■ **TASK REQUIREMENTS**
Within the material below, count every line with the string "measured". Give no more than the number.

■ **COLLECTED MATERIAL**
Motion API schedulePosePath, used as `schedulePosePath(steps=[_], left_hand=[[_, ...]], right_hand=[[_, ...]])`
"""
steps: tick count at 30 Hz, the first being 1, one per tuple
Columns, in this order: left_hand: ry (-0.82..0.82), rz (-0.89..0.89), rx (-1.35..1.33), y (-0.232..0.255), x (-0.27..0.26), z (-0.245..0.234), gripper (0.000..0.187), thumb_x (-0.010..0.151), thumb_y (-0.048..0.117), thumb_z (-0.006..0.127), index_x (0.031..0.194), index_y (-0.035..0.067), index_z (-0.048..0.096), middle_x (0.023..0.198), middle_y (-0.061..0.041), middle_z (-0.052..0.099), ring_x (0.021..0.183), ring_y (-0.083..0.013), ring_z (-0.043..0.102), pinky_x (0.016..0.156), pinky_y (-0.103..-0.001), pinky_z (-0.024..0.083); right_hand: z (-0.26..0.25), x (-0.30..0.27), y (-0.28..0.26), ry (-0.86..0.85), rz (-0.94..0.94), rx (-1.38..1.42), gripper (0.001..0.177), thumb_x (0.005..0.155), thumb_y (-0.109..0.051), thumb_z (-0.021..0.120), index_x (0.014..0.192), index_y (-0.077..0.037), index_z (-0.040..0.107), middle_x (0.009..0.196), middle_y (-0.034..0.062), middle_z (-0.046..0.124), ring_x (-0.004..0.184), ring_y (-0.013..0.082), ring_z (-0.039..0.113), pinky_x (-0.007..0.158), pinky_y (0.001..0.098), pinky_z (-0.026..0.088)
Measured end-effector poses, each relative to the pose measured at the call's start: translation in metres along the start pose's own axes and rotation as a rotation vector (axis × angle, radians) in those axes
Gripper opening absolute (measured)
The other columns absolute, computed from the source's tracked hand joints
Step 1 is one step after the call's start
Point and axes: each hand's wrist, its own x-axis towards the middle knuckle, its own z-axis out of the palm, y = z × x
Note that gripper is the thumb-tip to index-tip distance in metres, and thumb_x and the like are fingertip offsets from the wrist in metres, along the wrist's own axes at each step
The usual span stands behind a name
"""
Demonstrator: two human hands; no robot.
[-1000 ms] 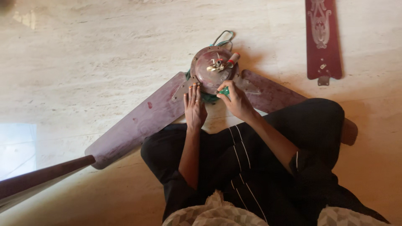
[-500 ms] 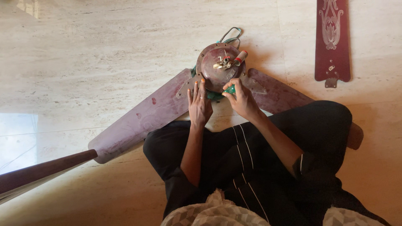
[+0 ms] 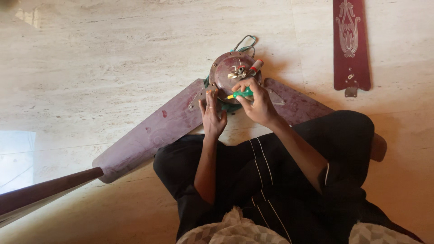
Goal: The person sits on the floor and uses a screwdriver to tighten screws on the central hub of a ceiling fan. They rotate the fan to access different blades and continue adjusting the fasteners.
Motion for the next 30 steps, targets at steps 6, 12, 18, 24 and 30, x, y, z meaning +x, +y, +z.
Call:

■ **RESULT**
2